12月10日

2002-12-10 mardi

ようやく風邪が治りかけてきた。
朝御飯もたべずに、パジャマの上にドテラをはおって、ずるずるコーヒーをすすりながら、そのままパソコンの前にへたりこむ。
こういうときはパソコンが私の「主体」であり、私の頭や手足はその「パーツ」であるような気分になってくる。
バイオメカノイド状態である。
そういうのがウチダはほんらい大好きなのであるが、あまり続くと、「もっと人間らしく生きたい」という反動的な欲求が湧き起こることもある。
「落葉をめでつつ街を散策する」とか「冬のコートを探しながらウィンドー・ショッピングをする」とか「お茶をしながら買ったばかりの小説を読み始める」とか、そういうこともたまにはしてみたい。(「たまに」でいいから)

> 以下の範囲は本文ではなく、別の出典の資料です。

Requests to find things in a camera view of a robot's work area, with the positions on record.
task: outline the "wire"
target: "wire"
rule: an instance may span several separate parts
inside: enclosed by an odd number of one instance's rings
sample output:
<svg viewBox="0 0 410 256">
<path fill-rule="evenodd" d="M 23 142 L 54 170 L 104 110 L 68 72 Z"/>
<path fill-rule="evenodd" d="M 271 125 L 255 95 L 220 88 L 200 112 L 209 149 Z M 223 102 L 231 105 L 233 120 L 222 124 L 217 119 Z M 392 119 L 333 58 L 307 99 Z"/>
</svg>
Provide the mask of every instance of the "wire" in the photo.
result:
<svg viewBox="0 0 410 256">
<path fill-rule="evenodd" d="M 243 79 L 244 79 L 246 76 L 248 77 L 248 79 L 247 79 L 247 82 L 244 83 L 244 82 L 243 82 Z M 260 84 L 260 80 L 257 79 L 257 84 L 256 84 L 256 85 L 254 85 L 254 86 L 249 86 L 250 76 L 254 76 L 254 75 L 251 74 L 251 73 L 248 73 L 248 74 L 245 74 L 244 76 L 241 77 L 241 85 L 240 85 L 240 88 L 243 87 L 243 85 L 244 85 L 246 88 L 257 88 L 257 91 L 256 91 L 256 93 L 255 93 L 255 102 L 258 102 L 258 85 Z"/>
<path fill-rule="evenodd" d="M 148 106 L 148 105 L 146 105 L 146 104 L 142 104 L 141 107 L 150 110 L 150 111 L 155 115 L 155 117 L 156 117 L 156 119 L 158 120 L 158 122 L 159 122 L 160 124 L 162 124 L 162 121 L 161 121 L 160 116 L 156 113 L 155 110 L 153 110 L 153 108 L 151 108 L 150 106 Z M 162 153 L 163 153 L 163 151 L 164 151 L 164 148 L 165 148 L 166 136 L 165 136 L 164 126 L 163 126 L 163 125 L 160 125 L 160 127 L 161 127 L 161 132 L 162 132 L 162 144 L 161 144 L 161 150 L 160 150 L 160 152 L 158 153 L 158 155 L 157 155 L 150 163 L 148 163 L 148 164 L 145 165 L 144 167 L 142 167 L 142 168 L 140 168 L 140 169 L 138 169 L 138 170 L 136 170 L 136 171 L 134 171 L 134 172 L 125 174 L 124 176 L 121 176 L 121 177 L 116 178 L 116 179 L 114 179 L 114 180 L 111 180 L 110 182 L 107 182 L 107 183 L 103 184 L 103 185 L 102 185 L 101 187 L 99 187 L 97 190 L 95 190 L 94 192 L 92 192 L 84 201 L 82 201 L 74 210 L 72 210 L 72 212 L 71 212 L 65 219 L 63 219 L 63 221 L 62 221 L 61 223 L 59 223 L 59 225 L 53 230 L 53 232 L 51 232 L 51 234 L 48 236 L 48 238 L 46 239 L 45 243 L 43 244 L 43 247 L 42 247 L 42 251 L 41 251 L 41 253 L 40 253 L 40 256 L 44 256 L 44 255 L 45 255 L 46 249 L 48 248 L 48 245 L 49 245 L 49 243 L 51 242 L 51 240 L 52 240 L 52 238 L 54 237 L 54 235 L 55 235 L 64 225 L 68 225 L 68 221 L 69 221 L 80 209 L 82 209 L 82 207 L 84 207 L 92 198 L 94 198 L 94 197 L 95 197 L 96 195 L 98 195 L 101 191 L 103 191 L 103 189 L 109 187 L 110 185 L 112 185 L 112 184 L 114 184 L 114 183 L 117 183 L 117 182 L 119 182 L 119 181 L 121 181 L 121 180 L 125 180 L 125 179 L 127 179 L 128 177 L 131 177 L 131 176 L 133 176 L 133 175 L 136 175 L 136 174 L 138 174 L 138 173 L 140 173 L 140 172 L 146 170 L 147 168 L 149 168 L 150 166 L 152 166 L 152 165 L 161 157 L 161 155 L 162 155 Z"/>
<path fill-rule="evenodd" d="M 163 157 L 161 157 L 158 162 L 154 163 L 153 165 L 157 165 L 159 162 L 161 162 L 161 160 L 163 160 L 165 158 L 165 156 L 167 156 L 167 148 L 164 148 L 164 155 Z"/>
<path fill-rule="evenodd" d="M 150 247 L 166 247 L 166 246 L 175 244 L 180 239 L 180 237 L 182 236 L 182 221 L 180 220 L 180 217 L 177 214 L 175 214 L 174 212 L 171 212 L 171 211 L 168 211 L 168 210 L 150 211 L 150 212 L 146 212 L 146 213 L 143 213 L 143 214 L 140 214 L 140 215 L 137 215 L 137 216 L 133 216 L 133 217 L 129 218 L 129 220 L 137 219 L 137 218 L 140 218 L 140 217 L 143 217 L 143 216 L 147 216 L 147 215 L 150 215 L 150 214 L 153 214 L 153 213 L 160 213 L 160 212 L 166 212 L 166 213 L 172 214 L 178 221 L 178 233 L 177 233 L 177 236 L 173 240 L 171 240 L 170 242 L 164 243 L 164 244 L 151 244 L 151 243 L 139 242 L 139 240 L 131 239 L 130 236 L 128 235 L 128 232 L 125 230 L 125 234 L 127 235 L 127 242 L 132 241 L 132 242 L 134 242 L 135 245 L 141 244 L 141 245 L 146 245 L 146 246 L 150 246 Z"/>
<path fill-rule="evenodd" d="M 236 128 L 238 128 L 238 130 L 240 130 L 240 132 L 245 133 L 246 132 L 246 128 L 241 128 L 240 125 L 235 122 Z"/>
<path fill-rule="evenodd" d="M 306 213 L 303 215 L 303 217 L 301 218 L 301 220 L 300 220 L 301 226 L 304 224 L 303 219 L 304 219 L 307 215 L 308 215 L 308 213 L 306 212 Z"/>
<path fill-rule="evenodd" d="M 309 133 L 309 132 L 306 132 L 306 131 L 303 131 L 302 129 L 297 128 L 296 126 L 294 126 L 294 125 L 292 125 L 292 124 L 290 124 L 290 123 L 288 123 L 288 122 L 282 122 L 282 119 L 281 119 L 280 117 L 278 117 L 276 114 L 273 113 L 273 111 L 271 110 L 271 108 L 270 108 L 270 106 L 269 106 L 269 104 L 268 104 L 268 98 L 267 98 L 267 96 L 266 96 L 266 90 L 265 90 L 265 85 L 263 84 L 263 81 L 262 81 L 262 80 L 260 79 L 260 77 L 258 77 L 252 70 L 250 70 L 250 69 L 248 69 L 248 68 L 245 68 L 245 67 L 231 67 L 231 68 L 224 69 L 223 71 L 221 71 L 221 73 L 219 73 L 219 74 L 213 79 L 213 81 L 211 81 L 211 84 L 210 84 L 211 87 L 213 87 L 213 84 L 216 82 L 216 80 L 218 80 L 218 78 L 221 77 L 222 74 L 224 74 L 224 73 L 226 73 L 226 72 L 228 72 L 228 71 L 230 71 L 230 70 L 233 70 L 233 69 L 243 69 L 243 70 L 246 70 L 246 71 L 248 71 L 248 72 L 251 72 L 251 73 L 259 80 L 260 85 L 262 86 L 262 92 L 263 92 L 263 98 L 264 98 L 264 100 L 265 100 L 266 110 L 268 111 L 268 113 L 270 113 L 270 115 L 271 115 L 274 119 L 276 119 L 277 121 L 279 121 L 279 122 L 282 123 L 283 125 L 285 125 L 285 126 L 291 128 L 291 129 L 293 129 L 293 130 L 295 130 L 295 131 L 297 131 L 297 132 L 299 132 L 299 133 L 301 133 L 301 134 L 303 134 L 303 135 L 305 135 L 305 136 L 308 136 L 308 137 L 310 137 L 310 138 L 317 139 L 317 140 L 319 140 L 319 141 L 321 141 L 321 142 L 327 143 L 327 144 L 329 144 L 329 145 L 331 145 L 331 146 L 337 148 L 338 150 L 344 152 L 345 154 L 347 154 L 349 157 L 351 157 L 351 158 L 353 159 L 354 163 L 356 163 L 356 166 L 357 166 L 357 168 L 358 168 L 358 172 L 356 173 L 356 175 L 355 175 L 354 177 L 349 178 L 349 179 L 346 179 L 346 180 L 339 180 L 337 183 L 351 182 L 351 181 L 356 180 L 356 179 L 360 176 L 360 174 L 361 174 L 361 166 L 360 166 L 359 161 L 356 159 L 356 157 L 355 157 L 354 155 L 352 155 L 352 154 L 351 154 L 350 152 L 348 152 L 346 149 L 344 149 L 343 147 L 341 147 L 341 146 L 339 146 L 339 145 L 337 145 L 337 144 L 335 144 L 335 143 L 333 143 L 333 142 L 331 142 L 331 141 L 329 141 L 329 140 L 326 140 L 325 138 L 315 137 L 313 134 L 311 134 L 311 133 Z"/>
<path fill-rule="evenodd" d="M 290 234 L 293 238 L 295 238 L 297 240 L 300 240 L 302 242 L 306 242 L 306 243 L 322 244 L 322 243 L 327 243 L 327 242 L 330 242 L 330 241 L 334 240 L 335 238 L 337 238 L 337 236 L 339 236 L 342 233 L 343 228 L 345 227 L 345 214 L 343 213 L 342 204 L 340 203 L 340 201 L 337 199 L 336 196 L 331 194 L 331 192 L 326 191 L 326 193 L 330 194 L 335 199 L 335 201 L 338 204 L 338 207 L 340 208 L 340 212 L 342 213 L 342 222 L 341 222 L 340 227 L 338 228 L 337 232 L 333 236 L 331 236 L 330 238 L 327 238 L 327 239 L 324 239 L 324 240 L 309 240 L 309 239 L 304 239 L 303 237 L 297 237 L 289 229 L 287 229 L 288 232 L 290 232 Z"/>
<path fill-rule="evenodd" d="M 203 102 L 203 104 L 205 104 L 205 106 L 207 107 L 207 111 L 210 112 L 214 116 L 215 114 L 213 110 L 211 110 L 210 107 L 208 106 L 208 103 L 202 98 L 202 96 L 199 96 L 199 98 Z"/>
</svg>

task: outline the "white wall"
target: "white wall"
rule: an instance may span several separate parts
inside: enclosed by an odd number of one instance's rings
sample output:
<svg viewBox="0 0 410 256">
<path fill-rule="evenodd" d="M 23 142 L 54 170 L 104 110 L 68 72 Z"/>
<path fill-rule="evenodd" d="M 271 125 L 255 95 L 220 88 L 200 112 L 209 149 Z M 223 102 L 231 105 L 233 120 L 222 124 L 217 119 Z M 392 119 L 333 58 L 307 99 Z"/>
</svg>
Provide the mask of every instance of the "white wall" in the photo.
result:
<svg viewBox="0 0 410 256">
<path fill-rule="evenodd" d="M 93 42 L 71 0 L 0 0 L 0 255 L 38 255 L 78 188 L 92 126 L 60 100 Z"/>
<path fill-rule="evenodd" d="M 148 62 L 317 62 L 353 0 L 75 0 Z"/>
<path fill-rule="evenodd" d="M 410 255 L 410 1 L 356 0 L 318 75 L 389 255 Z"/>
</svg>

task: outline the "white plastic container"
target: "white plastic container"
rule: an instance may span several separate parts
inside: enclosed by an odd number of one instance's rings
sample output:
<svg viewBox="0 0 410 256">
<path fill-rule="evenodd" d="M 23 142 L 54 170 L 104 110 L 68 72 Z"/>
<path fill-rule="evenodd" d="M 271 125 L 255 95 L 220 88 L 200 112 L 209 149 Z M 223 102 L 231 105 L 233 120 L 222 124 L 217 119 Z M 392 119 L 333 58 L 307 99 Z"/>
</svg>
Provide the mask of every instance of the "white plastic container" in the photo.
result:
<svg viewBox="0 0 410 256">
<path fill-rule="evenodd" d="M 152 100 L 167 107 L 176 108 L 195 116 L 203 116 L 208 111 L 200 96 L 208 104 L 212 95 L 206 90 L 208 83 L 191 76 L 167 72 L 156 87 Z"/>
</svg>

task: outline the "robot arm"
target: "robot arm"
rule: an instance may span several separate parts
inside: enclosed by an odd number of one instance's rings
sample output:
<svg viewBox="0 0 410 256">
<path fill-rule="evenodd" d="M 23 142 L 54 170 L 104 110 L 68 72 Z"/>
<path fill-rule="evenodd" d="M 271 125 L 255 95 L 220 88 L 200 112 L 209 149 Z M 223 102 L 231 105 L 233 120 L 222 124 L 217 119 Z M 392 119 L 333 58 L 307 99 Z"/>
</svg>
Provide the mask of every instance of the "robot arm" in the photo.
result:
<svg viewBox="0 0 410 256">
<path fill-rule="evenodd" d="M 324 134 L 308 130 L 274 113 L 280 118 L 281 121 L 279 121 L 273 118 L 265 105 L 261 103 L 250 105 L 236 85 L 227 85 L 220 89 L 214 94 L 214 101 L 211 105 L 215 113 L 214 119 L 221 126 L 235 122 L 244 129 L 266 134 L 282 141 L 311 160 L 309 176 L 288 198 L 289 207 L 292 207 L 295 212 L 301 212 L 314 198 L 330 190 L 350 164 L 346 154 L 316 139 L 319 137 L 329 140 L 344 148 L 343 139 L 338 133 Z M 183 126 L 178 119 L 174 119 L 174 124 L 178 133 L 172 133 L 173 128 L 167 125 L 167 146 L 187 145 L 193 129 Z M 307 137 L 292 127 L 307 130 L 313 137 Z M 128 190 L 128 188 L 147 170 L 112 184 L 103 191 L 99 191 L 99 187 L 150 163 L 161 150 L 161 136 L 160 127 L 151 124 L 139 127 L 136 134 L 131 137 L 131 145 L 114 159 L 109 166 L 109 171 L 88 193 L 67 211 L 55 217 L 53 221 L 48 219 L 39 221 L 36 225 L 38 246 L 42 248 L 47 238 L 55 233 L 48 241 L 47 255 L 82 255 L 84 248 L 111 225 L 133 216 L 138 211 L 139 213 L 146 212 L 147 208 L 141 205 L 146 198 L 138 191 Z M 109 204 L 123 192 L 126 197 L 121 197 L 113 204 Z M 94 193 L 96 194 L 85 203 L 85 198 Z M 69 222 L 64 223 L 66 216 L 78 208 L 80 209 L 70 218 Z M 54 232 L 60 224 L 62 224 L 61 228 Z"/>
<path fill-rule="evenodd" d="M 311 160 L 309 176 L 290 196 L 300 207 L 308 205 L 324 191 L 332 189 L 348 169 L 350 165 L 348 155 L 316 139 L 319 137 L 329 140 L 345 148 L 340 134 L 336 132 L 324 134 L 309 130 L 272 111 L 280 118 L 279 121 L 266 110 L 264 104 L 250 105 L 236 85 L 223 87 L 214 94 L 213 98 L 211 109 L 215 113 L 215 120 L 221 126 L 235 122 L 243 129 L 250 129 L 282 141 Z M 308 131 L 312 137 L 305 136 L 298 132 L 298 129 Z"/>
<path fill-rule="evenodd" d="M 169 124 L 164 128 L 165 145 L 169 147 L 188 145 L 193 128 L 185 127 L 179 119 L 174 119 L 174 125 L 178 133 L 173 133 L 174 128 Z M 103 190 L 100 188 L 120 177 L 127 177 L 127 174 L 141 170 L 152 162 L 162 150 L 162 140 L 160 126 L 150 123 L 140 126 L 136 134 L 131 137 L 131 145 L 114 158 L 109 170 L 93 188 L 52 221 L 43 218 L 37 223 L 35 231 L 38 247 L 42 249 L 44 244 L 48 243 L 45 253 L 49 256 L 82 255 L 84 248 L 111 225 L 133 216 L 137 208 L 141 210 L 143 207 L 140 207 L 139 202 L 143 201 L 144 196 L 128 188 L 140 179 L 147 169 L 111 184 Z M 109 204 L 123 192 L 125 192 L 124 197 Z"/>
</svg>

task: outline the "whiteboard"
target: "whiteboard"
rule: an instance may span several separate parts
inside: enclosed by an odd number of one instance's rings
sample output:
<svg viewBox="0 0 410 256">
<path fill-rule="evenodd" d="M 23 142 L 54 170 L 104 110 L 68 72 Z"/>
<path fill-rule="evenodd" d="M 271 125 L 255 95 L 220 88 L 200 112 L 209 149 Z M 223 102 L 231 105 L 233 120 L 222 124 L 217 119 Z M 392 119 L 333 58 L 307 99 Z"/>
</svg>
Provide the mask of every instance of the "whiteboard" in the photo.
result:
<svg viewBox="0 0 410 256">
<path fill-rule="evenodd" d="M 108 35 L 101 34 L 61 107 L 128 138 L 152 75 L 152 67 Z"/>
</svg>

だが、年内に角川書店の原稿を仕上げないといけない。(「今秋刊行」などという大嘘の広告をホームページで打ってしまったが、原稿がいつまでたっても届かないのでさすがに温顔のY本さんも不安を隠せない)
しかし年末は24日から鹿児島大学で集中講義があるので、原稿書きはできない。ということは残された日数はあと二週間。

年内に訳稿は必ずお渡ししますと中根さんに誓ったあの『困難な自由』の全面改訳はどうなったのであろう。

年内に原稿はかならずお渡ししますと渦岡さんに誓ったあの『身体論』の原稿はどこへいってしまったのであろう。お母さん、あの原稿ですよ。霧積から碓氷へ抜ける山道で谷底に落としてしまったあの原稿。どこへいったんでしょうね。あれは僕の好きな原稿でした。(くどくてすまぬ)

そのほかにもいろいろな人にいろいろな誓いを立てたような気がするがだんだん記憶が遠のいてゆく。
それに今週末は東京で、多田塾の研修会と、そのあと甲野善紀先生+田口ランディさんとのバトルロワイヤル宴会というものが企画されているのである。ふたりのお話をほうほうと拝聴しながらぱくぱく料理をつまんでいればよい、というのならありがたいのであるが、なかなかそうもいかないみたい。
ともあれ、あと二週間、ウチダは悪鬼羅刹のごとき原稿書きマシンとなる予定である。
というわけでここで関係者のみなさんに業務連絡。

マシン状態のウチダは頭が完全に「あっち」へ飛んでいるので、ほとんどひとの話を聞いていません(聞いているような顔はしていますが)。ですから、この時期に「約束」とか「アポ」を取ることはなるべくお控え下さい。「はいはい」と生返事はしておりますが、たぶん何も覚えていませんから。アポの時間に指定の場所にいったがウチダが来ていないというようなことがありましても、どうか「ははは、あいつらしいや」と笑って流して下さい。